What happens when a Google and Facebook engineering leader turns his focus to helping immigrant founders dominate in AI and robotics? 

Ihar Mahaniok, Founder and Managing Partner of Geek Ventures, has invested in over 100 startups, including five unicorns, and is now channeling his experience into backing the next generation of world-changing entrepreneurs.

In this episode of Driving Alpha, Ihar shares how his own immigrant journey shaped his mission to close the opportunity gap for founders arriving in the U.S. without deep networks. He explains the unique traits—grit, ambition, and fresh perspectives that make immigrant entrepreneurs well-positioned to succeed, and how Geek Ventures provides them with the capital, connections, and strategic guidance to accelerate growth.

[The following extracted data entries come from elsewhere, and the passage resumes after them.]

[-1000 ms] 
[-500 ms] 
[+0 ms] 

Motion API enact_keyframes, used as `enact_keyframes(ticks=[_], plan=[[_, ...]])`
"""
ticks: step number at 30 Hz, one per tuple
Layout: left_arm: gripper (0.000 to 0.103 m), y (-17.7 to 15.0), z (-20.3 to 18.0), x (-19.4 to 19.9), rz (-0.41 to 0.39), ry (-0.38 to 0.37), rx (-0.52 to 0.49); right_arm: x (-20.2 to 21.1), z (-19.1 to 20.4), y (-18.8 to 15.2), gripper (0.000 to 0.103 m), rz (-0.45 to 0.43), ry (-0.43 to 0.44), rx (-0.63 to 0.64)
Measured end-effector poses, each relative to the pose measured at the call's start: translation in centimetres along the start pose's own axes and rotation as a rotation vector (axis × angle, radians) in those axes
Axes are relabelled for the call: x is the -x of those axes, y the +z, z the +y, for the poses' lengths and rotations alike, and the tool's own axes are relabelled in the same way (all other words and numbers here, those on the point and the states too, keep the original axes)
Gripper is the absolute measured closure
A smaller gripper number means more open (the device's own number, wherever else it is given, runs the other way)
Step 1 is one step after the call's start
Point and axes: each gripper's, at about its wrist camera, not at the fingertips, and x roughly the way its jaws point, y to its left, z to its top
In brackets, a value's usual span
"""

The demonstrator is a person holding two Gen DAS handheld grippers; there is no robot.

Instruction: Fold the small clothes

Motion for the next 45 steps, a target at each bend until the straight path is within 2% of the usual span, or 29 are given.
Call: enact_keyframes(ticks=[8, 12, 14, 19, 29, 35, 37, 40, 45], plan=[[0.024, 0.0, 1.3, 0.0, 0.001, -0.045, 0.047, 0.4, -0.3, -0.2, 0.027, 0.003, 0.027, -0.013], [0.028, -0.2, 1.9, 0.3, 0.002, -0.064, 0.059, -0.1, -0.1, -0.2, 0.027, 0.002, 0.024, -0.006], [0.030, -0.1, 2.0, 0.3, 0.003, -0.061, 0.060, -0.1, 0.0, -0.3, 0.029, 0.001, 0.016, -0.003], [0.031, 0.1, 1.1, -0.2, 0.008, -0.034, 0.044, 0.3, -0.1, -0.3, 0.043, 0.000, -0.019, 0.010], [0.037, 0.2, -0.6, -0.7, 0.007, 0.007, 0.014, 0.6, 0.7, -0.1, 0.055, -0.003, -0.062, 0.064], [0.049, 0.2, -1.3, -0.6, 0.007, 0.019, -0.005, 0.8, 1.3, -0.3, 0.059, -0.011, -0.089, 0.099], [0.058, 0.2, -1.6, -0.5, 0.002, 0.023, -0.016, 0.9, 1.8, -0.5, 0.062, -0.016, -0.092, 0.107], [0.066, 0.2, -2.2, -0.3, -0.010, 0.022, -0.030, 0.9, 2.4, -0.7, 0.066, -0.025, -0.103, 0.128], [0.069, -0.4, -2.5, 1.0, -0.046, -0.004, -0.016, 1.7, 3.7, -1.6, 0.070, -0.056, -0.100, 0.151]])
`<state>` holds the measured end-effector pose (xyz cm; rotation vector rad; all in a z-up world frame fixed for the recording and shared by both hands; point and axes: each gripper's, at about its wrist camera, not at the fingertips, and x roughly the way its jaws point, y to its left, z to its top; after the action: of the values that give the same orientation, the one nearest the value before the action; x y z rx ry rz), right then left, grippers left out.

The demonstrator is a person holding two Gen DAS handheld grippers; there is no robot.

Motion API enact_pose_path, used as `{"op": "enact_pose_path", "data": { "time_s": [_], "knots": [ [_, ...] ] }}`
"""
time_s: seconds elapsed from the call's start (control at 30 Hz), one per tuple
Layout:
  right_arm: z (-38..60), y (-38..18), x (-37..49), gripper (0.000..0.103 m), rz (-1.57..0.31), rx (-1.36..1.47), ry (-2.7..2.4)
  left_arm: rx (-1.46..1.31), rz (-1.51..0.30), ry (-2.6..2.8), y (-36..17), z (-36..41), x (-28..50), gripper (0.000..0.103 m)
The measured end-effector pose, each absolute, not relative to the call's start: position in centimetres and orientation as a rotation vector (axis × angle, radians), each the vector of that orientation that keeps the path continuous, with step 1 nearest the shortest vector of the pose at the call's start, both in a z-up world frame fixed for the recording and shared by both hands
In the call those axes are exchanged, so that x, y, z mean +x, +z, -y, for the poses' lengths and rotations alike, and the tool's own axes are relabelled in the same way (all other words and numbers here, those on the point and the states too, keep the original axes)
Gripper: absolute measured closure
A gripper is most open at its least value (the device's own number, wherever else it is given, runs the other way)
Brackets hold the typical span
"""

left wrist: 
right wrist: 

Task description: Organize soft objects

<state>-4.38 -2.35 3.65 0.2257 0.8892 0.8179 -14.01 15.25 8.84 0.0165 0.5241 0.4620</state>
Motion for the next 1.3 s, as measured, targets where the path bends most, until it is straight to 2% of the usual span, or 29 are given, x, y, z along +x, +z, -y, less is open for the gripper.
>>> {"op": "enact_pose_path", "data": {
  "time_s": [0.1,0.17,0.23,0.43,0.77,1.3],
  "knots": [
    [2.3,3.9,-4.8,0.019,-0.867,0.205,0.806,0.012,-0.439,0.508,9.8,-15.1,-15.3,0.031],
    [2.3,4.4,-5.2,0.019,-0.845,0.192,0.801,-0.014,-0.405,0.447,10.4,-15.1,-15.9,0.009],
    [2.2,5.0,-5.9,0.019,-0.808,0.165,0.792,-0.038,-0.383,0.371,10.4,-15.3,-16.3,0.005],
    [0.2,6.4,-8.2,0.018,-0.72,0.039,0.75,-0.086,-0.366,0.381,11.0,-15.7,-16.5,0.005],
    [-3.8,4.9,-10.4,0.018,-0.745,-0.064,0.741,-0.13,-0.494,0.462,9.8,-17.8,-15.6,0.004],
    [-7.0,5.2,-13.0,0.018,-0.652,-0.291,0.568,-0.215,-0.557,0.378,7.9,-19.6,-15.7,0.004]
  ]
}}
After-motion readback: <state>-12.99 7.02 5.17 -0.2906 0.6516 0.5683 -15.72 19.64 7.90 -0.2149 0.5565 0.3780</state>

With a background in engineering leadership at Google, Facebook, and Lightning AI, plus a decade of angel investing, Ihar offers rare insight into spotting exceptional founders early, building defensible moats beyond technology, and preparing for a future where AI will create more unicorns than ever before. Whether you’re a founder, investor, or AI enthusiast, this episode delivers practical strategies and a compelling vision for the future of innovation.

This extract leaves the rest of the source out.